Can I store tables (fact & dimensions) in the old school MSSQL data warehouse and create cubes? First, I ran a simple query “select count(*) from…” against one of the existing table in our corporate data warehouse that contains 82 millions rows and 8 columns. It took 8 minutes to get me the result. Second, I thought how many cubes will we have to create as the analytics will be performed randomly in several different ways. Due to poor performance and uncertainty in the ways analytics will be performed, I decided to try big data solution i.e. Redshift.
Redshift is Amazon Web Service’s MPP data warehouse solution. Here the MPP stands for Massively Parallel Processing. Below are the few things to note about MPP:
- Column Storage Technology: The data is stored column wise as opposed to row wise. It supports high compression and in-memory operations. These features give tremendous performance when you have to perform aggregation tasks.
- RDBMS: The database behind the scene stores the relational data.
- SQL: SQL is used as query language.
- Divide and Conquer: When a SQL query is executed then the query is first distributed among nodes. These nodes then get the results in parallel and a single consolidated result is presented.See diagram below for the reference architecture of the exercise.
- Huge Data set: The solution is useful for very large data sets.
The features distributed parallel processing, column storage, high compression and in memory operations instantly attracted me. I couldn’t resist myself to explore and experiment further.
So, I provisioned Redshift cluster with single node with lowest available node configuration (dc1-large) through AWS console. I created an ETL (console application using c#) to upload data set for one table. The data for this table was stored in several .csv files and resided in S3 bucket. I used Redshift’s COPY command. COPY command is one of the most efficient way to upload data in Redshift. It took approximately 2 hours to upload 250 million rows across 102 columns in the table. That’s amazingly great performance using single node.
As I have data in the data warehouse, it was time to run a basic query “select count(*) from…”. I used SQL workbench to run queries. Before I blinked my eyes, the result was there. It took less than 2 sec to generate the count. It was super fast.
Now, its time to run a query that does some aggregations. I created a query with ‘group by’ on few columns and aggregated a measurable column (Count). Then I ran the query. The result appeared in 5m 3s. Remember, I provisioned cluster with single node. The result was fast but I was not satisfied with the timing.
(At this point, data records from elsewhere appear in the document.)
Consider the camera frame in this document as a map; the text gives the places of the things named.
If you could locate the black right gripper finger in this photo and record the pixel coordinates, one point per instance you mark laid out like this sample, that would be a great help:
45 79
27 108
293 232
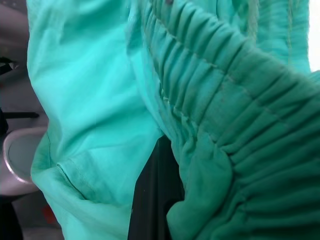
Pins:
155 195

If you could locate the green shorts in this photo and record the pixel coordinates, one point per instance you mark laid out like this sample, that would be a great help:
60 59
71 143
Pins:
175 87

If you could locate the white round bowl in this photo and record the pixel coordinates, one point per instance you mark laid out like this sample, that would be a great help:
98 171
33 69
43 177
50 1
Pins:
22 155

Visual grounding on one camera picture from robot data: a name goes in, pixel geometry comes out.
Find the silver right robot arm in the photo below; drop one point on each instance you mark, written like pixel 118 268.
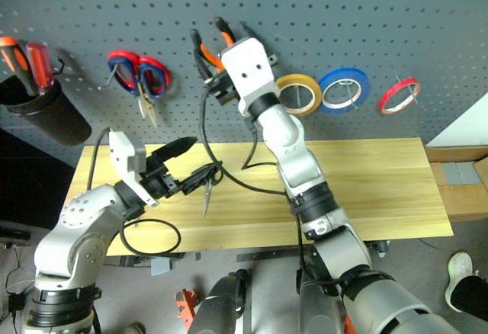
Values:
pixel 301 158

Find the dark rounded robot leg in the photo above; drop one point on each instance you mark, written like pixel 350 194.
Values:
pixel 320 307
pixel 221 303

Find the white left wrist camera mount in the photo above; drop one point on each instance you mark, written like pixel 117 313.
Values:
pixel 124 158

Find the grey metal pegboard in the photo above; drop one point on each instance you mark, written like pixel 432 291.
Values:
pixel 343 25

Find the blue tape roll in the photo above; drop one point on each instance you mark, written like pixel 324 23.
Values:
pixel 343 72

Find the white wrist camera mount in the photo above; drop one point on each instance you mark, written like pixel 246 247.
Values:
pixel 124 158
pixel 248 78

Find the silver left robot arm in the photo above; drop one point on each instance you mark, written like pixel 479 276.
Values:
pixel 80 231

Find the yellow tape roll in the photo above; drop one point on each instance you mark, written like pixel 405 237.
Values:
pixel 301 78

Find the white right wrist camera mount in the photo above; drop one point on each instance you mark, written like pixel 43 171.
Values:
pixel 248 78

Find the black cylindrical tool cup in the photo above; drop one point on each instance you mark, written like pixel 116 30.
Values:
pixel 57 120

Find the white shoe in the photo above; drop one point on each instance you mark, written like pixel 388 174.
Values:
pixel 459 273

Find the black trouser leg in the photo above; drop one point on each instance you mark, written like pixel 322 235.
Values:
pixel 472 296

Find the black table frame bar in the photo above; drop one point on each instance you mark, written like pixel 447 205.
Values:
pixel 270 254

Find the silver pegboard hook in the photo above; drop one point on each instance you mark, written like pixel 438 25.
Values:
pixel 108 78
pixel 409 92
pixel 299 97
pixel 352 94

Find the orange object on floor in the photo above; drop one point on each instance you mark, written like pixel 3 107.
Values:
pixel 186 307

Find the small grey block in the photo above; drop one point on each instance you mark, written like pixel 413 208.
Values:
pixel 161 267

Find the red tape roll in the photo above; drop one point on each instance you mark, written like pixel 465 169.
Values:
pixel 396 87

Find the brown cardboard box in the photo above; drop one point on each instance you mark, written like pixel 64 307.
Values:
pixel 461 200

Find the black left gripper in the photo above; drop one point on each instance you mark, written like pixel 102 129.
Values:
pixel 160 179

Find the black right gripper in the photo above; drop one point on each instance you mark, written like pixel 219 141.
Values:
pixel 223 90

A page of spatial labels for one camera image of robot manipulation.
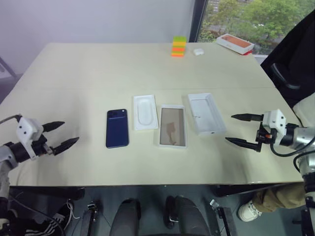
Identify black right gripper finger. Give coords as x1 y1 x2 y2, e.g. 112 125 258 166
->
231 113 264 123
224 137 261 153

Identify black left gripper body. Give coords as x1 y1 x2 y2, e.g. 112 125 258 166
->
31 136 55 157

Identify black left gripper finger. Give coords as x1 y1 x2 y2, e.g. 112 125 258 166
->
41 121 65 135
51 137 80 156

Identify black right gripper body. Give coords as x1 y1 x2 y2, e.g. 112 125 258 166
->
255 122 274 146

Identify dark blue smartphone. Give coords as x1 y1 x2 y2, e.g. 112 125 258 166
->
105 108 130 149

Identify white phone box insert tray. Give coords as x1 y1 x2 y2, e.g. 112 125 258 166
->
133 94 158 131

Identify white phone box base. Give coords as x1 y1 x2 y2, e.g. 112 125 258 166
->
157 104 189 149

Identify white and orange box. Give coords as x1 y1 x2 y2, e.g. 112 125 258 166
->
216 34 254 55

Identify cream fabric cushion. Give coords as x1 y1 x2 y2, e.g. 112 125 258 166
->
292 92 315 128

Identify khaki trouser leg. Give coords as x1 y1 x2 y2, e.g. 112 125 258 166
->
253 183 308 217

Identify white sneaker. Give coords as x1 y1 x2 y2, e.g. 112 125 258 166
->
238 200 263 222

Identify dark office chair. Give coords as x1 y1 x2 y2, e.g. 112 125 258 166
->
260 9 315 109

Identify black shoe white stripes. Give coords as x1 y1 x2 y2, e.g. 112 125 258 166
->
26 200 80 236

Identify dark rounded shape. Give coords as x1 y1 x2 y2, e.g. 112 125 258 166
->
165 195 205 236

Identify green orange sticky note stack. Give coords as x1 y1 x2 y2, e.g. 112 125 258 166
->
170 36 187 59

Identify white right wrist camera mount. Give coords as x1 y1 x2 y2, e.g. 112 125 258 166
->
261 109 287 147

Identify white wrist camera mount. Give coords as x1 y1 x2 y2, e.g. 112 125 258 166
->
16 117 43 161
261 109 287 147

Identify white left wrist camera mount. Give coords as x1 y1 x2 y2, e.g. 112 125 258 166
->
16 117 43 161

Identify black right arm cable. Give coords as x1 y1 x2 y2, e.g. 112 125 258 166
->
269 137 315 157

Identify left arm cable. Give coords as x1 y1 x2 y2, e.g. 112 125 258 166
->
0 114 22 125

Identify black metal frame bar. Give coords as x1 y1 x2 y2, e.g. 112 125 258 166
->
80 201 98 236
209 199 238 236

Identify dark window frame post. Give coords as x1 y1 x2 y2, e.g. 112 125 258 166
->
190 0 209 43
Amazon claims that the performance will be 2x faster if provisioned with 2 nodes. It was time to see MPP in action. I changed the number of nodes to 2. Then I ran the same query. Guess what, Amazon’s claim was right. I got result in 2m 27s. That’s spectacular.
What if I provision with 4 nodes. Would the performance be 4x faster? And yes, it was. It took 1m 21s to generate the same exact result from the same exact query. Mind blowing.
It was so easy to provision nodes and use MPP service provided by AWS. From economy of scale point of view, we can provision more resources whenever we need with pay as you go basis. AWS charges $0.25 per hour per node. Here is the pricing link.
There are several alternatives available in the market but, in my opinion Microsoft Azure- SQL data warehouse is similar cloud based option available in this space. You might want to consider another emerging option which is Google Big Query.
Finally, I was amazed with the performance and the way I was able to use power of MPP easily and economically through AWS. At last, I want to mention, if you are more into performing row based operations (straight select * from) instead aggregations and not working with huge data sets then Redshift is not the solution for you.